The phase 2 trial identified gastrointestinal symptoms as the primary adverse events. The data from 338 participants showed the following rates in the 12 mg group versus placebo [1]:

| Side Effect | 12 mg Group | Placebo | |-------------|-------------|---------| | Nausea | 25.6% | 8.9% | | Diarrhea | 22.0% | 8.9% | | Vomiting | 12.2% | 2.2% | | Decreased appetite | 14.6% | 2.2% | | Constipation | 12.2% | 4.4% |

When to Contact Your Prescriber

Call your prescriber if you experience persistent vomiting lasting more than 48 hours, signs of pancreatitis (severe abdominal pain radiating to the back), symptoms of gallbladder disease, or injection site reactions that worsen over time. The Endocrine Society recommends monitoring for signs of medullary thyroid carcinoma in patients on GLP-1 receptor agonists, though human data have not confirmed a causal link [5].

Follow-Up Schedule

Most telehealth providers require a follow-up visit at 4 to 6 weeks after initiation, then every 8 to 12 weeks during titration. Once on a stable maintenance dose, quarterly visits with repeat labs (CMP, HbA1c, lipid panel) are standard.

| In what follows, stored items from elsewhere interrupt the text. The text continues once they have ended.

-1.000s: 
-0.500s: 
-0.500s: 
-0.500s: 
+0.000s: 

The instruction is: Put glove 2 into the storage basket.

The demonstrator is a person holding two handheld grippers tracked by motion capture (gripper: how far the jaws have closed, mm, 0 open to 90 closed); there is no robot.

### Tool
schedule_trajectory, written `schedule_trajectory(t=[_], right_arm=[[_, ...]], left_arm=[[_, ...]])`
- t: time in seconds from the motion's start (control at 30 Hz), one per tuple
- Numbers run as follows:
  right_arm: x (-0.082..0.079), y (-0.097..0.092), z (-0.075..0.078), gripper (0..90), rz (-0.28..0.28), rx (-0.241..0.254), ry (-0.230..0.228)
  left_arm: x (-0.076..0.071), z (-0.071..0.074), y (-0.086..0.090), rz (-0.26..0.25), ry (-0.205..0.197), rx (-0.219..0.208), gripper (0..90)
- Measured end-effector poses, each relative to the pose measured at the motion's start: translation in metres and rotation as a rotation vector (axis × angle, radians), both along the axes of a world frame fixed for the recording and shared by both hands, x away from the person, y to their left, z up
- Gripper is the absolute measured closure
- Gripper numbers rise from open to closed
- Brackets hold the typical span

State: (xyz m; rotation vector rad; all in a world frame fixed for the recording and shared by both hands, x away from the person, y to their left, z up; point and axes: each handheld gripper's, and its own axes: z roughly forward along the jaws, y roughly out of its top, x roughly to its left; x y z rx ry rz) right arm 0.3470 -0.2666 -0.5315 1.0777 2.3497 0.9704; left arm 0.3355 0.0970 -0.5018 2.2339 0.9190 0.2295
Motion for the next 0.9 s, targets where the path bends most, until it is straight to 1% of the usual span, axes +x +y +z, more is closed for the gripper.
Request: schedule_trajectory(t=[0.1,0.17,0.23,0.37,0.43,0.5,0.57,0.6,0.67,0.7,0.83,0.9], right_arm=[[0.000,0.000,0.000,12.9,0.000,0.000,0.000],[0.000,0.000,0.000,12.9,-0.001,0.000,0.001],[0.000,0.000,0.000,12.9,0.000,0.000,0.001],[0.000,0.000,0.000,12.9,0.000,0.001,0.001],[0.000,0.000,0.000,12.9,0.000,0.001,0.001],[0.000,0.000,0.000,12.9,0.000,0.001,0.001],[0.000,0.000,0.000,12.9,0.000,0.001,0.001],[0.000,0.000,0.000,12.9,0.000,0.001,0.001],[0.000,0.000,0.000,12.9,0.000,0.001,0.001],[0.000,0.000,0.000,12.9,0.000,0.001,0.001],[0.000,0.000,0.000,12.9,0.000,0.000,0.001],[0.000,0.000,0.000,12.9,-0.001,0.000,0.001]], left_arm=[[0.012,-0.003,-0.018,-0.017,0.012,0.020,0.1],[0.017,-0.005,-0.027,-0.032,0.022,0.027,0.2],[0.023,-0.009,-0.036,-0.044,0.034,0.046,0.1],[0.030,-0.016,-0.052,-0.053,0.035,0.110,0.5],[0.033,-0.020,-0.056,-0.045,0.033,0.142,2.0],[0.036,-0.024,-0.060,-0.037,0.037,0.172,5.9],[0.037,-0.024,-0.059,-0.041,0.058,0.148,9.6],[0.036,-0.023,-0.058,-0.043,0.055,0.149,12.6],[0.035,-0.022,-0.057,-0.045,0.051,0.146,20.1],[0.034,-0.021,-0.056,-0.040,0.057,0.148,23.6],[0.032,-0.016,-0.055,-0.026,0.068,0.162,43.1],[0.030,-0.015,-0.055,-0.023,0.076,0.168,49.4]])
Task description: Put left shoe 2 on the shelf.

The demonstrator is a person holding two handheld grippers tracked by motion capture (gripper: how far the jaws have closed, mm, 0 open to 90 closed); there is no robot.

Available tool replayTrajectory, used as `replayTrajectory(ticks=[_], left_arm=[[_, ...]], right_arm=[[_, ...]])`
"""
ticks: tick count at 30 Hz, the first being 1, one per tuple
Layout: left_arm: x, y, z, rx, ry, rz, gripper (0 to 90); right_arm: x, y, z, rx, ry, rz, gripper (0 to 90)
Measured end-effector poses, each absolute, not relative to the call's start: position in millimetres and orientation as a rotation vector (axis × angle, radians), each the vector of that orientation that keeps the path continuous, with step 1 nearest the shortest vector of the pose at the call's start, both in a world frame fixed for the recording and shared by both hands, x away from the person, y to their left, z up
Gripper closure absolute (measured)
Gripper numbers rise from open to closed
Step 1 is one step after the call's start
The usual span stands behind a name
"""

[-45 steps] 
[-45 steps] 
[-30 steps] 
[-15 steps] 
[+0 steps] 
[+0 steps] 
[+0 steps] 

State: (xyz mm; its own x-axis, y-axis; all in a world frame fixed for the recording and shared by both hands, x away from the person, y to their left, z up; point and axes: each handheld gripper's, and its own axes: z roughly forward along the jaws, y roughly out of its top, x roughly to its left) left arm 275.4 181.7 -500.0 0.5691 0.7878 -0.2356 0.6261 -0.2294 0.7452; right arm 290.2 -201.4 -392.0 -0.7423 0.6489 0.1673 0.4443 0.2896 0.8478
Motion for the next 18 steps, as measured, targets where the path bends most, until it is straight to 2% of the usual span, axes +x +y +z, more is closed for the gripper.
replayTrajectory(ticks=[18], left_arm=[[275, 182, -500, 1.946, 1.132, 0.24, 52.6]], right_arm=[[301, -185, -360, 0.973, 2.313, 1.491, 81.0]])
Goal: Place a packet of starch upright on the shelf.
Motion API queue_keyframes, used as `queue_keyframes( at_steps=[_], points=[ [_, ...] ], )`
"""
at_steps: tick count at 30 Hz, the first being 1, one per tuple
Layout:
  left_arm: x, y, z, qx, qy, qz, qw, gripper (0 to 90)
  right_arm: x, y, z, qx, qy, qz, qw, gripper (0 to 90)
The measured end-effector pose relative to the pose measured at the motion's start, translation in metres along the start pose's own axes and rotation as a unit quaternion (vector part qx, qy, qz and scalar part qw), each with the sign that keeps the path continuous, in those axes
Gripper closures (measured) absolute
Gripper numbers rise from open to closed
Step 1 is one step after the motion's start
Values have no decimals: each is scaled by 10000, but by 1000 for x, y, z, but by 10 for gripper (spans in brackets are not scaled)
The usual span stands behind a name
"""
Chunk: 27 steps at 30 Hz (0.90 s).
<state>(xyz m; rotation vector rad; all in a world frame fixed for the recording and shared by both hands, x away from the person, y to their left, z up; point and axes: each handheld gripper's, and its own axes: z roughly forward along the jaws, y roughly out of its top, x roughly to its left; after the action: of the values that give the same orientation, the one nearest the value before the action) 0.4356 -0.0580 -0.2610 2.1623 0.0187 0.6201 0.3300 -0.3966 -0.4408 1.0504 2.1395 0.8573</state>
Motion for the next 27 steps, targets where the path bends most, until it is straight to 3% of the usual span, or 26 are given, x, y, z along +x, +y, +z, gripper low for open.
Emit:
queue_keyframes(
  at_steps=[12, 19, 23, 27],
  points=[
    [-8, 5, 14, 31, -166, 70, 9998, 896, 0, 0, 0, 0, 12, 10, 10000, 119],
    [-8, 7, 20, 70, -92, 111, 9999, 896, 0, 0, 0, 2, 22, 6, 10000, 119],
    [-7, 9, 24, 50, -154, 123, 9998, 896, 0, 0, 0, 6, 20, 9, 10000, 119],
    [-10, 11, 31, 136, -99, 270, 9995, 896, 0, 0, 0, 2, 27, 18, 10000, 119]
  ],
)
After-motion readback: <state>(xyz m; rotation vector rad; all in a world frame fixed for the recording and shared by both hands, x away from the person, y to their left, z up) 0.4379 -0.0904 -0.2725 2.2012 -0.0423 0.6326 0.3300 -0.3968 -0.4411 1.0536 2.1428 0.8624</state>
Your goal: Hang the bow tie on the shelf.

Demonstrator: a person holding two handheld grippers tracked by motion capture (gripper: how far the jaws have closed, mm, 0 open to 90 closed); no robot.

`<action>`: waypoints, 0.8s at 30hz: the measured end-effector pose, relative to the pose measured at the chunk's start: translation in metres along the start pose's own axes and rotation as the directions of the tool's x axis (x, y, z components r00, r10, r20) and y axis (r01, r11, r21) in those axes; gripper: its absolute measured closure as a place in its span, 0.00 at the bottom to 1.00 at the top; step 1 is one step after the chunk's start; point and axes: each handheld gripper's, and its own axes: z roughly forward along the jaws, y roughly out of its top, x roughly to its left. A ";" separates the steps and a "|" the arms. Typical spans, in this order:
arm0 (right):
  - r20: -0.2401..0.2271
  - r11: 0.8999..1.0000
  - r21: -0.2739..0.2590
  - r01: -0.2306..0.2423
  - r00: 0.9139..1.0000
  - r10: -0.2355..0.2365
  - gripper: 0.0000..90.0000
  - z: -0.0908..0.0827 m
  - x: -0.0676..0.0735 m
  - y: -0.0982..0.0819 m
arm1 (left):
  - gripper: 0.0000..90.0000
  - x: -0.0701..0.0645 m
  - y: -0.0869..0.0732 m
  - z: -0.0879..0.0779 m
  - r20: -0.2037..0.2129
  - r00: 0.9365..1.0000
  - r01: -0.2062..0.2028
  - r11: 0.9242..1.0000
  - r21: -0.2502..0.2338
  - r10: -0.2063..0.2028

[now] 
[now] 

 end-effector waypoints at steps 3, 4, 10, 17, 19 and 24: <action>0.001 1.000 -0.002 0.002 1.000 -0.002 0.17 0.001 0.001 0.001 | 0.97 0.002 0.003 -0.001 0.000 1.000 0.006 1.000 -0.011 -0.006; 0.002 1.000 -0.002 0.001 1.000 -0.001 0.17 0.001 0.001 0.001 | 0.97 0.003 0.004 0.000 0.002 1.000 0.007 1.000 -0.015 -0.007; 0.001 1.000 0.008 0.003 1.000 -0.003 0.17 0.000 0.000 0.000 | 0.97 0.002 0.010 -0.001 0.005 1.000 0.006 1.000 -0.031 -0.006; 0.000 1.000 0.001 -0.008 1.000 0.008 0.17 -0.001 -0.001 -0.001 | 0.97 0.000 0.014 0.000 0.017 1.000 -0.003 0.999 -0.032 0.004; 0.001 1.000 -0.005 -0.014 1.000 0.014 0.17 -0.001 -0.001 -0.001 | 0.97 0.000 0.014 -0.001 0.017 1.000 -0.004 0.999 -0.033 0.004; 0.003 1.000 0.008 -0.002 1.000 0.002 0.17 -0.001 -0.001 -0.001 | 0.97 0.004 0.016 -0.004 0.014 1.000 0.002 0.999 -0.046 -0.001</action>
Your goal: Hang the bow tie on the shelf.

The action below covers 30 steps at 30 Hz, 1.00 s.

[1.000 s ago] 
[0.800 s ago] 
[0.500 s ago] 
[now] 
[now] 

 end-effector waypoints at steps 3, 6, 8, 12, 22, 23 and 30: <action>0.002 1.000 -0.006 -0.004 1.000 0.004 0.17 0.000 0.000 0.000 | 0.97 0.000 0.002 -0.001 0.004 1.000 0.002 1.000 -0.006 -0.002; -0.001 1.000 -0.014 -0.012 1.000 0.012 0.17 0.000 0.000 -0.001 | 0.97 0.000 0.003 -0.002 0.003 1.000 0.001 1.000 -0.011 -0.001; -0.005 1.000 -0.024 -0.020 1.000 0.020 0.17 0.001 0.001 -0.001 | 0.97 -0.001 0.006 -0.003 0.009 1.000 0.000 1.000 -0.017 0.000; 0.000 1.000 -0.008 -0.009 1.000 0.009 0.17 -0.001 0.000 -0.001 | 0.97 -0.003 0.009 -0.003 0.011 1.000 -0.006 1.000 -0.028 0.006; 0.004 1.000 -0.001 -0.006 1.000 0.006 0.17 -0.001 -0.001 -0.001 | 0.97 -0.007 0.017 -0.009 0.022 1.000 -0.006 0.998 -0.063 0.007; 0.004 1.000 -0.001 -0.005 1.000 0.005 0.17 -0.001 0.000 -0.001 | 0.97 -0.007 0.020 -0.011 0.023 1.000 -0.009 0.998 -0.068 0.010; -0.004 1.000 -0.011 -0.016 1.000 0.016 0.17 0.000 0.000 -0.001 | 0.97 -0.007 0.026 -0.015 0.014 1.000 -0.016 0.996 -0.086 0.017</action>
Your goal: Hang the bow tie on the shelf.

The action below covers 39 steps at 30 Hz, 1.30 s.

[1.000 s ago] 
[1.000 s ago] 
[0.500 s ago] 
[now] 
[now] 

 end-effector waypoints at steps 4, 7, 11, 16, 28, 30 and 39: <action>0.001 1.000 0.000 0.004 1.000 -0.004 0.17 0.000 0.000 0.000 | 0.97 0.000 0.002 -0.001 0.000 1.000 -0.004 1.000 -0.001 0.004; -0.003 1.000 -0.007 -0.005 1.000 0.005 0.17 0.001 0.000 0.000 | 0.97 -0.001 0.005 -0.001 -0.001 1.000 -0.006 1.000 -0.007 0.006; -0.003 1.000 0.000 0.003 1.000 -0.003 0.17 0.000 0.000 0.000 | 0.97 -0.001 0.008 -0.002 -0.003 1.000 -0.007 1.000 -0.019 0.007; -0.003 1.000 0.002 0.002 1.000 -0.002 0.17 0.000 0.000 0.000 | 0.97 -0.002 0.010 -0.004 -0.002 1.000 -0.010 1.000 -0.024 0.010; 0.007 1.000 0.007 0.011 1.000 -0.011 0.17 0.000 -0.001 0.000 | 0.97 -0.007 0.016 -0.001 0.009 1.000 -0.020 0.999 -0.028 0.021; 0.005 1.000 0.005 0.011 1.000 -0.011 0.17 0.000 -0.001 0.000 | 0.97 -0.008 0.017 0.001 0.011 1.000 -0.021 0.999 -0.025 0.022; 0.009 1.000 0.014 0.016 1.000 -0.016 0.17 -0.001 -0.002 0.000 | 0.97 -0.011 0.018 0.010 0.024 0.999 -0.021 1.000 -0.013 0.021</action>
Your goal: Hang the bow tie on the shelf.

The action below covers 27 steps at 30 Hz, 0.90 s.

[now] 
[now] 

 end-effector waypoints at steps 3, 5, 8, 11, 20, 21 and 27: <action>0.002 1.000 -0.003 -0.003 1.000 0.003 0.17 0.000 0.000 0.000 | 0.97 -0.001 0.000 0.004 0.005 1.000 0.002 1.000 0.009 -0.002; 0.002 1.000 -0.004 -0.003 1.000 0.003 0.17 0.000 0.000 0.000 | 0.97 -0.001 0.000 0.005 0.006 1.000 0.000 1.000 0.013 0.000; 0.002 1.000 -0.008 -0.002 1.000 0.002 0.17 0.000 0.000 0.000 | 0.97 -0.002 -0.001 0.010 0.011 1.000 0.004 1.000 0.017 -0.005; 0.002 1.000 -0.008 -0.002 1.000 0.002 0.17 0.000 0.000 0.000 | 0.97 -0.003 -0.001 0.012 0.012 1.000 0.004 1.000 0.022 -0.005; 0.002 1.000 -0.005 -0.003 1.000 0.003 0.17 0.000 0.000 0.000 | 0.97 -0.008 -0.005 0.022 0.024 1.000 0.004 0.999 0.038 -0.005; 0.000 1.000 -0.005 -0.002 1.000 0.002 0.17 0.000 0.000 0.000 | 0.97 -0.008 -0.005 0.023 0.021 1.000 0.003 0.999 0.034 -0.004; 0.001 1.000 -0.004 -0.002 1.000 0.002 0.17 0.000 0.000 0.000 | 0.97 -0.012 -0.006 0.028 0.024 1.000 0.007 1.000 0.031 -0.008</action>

Transferring a Retatrutide Prescription to South Carolina

If you are relocating to South Carolina or splitting time between states, your existing retatrutide prescription can be transferred. The South Carolina Board of Pharmacy allows prescription transfers between licensed pharmacies under standard transfer rules.

For compounded medications, the process works slightly differently. Your new prescriber (licensed in SC) may need to write a new prescription rather than transfer the old one, because compounded prescriptions are patient-specific and pharmacy-specific. Contact your current compounding pharmacy and your new South Carolina provider to coordinate records, labs, and dosing history.

If your original prescriber holds a South Carolina license, they can continue prescribing via telehealth without a transfer.

What the Ongoing Phase 3 Program Means for South Carolina Access

Eli Lilly's phase 3 program for retatrutide includes multiple trials across obesity, type 2 diabetes, and metabolic-associated steatohepatitis (MASH). The TRIUMPH series of trials is enrolling thousands of participants. If phase 3 data replicate the phase 2 results, an FDA submission could follow within 12 to 18 months of trial completion [9].

FDA approval would open several new access pathways for South Carolina residents: commercial pharmacy dispensing, insurance formulary inclusion, manufacturer copay programs, and potential Medicaid coverage pending a state-level review.

Until then, 503A compounding remains the primary access route. South Carolina's telehealth-friendly regulatory environment and multiple compounding pharmacy shipping options make the state among the easier states for patients seeking early access.